Biographie courte et informations sur Sylvain Tesson
Sylvain Tesson(né le 26 avril 1972 à Paris) est un écrivain-voyageur français passionné par les grands espaces, il a produit des récits comme Dans les forêts de Sibérie et La Panthère des neiges. Ces livres, couronnés par le Prix Goncourt de la nouvelle (2009) et le Prix Médicis (2011), reflètent une quête constante de liberté au contact de la nature sauvage. L'univers littéraire de Tesson transporte le lecteur des steppes d'Asie aux montagnes les plus reculées, avec une écriture à la fois poétique et vibrante.
- Le luxe n’est pas un état mais le passage d’une ligne, le seuil où, soudain, disparaît toute souffrance.
- Le dieu Odin redressa bien des Thor.
- Mariage : se mettre à deux pour éteindre l’incendie de l’amour.
- Le coup d’éponge de la nuit sur la mauvaise conscience.
- Jeanne d’Arc : tout feu, tout femme.
- Les lucioles jouent les mîtes. Elles trouent la toile de la nuit pour que le jour passe à travers.
- Je rêvais d’une presse quotidienne dévolue aux bêtes. Au lieu de : « Attaque meurtrière pendant le carnaval », on lirait dans les journaux : « Des chèvres bleues gagnent les Kunlun ». On y perdrait en angoisse, on y gagnerait en poésie.
- La Toponymie est la poésie des géographes.
- Un bois n’a jamais refusé l’asile. Les princes, eux, envoyaient leurs bûcherons pour abattre les bois. Pour administrer un pays, la règle est de le défricher. Dans un royaume en ordre, la forêt est le dernier bastion de liberté à tomber.
- Faut-il tuer Dieu mais se soumettre aux législateurs, ou bien vivre libre dans les bois en continuant à craindre les esprits ? L’autonomie pratique et matérielle ne semble pas une conquête moins noble que l’autonomie spirituelle et intellectuelle.
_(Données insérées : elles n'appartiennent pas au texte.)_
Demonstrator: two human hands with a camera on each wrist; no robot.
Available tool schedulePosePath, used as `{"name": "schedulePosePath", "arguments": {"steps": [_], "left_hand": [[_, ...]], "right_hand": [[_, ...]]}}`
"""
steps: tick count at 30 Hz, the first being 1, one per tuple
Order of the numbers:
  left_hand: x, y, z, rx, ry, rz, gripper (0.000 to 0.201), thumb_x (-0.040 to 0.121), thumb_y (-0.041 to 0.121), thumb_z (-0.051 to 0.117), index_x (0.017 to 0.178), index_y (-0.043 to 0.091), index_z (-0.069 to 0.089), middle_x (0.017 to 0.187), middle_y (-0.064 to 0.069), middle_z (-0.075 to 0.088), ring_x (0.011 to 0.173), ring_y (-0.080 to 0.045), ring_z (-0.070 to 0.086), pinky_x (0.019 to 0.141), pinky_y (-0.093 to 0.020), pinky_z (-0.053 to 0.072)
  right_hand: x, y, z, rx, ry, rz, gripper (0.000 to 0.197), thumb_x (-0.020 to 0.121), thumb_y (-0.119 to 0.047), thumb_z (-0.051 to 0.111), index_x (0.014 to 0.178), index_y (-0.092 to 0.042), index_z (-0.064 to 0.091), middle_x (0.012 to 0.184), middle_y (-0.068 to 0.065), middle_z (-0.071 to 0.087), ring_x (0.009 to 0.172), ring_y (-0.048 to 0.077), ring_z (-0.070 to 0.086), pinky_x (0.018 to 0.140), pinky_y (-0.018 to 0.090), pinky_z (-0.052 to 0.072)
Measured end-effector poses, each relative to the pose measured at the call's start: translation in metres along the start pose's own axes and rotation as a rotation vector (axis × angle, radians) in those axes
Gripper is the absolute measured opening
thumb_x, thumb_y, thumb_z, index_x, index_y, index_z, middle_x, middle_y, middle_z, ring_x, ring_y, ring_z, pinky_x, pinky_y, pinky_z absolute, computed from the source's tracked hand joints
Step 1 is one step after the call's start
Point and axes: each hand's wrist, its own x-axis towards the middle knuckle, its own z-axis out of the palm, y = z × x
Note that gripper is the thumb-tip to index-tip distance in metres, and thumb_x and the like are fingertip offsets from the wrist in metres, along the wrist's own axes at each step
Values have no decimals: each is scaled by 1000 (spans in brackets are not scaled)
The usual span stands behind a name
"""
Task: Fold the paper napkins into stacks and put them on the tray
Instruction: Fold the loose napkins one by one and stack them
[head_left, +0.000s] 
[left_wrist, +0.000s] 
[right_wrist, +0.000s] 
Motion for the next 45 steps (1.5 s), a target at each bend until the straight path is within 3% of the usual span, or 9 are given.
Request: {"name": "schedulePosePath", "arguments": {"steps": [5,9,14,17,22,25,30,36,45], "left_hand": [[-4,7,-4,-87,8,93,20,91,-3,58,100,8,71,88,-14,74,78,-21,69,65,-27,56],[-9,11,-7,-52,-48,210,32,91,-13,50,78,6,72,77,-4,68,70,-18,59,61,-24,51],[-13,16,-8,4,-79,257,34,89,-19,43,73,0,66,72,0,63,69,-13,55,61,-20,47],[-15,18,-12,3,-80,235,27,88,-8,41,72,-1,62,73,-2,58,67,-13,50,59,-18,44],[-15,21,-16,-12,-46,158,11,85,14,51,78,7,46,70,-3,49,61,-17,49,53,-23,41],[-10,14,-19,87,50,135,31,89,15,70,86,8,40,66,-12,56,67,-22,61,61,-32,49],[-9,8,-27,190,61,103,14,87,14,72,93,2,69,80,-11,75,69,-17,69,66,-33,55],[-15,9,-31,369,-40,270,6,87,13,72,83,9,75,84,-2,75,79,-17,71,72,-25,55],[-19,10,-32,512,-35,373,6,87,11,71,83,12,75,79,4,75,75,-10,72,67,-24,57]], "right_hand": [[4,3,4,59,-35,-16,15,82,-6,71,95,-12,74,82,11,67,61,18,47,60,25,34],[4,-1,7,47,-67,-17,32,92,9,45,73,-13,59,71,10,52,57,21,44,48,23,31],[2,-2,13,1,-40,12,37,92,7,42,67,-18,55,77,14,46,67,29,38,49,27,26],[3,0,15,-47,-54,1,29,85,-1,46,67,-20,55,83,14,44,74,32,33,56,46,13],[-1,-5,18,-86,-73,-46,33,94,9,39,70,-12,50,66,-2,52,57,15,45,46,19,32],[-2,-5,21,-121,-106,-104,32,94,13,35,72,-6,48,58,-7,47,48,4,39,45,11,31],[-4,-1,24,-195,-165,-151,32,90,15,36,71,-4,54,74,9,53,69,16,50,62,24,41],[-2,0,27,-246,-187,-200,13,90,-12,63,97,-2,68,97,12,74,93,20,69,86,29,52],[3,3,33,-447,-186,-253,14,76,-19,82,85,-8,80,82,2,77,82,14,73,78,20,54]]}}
- Cherche coquillage pour relation durable», écrivait un rocher solitaire.
- Le silence, c’est le bruit que fait le temps en passant.
- Il me semblerait d’utilité publique qu’on engage un corps de lecteurs, payés par la Sécurité sociale, au chevet des convalescents.
- Le voyage est une fuite contre la routine, la monotonie, la familiarité, la soumission à la régulation du gouvernement collectif.
- Quand on se méfie de la pauvreté de sa vie intérieure, il faut emporter de bons livres.
- On dispose de tout ce qu’il faut lorsque l’on organise sa vie autour de l’idée de ne rien posséder.
- L'été, une légère brise nous apporte bien plus que de la fraîcheur. Elle nous apporte la vie.
- Le cigare et la vodka, compagnons idéaux de ces moments de repli. Aux pauvres gens solitaires, il ne reste que cela. Et les ligues hygiénistes voudraient interdire ces bienfaits ! Pour nous faire parvenir à la mort en bonne santé ?
- L’amour, c’est lorsqu’on convie l’autre à la table de sa solitude.
- Dans une vie, le feu roulant de la nouveauté brise les chaînes de la monotonie et donne aux jours leur puissance. L’énergie de l’existence se trouve contenue dans la propre incertitude de son déroulement.
- Chaque soir, la lumière de Hollande rase le paysage. Chaque matin, il repousse.
- Le champ de fleur est le tapis à prière du jardinier.
- Lac de Côme : l’Alpe blanchissante se regarde vieillir dans le miroir des eaux.
- Vingt mille kilomètres pour aller chercher l’été : l’impatience des sternes.
- A quoi rêve un sage endormi dans un champs d’herbes folles ?
- Une meute d’idéologues en charge de réformer l’école est parvenue en cinq décennies à saigner les études antiques. Selon eux, il serait élitiste d’apprendre les langues mortes.
- Ombellifères, le parapluie des cicindèles.
- Evaporation : la pluie se relève de sa chute.
- La pluie souffre-t-elle en tombant ?
- Ponctuation : les points d’exclamation de la pluie, la virgule des herbes, les points de suspension du brouillard, la parenthèse de midi, le point final du soir, l’alinéa de l’aube.
- Rien ne vaut la solitude. Pour être parfaitement heureux il me manque quelqu’un a qui l’expliquer.
- Devenir un manque à gagner devrait constituer l’objectif des révolutionnaires. Un repas de poisson grillé et de myrtilles cueillies dans la forêt est plus anti-étatique qu’une manifestation hérissée de drapeaux noirs.
- Les animaux ont peur du tonnerre comme les enfants d’une mère qui les gronde.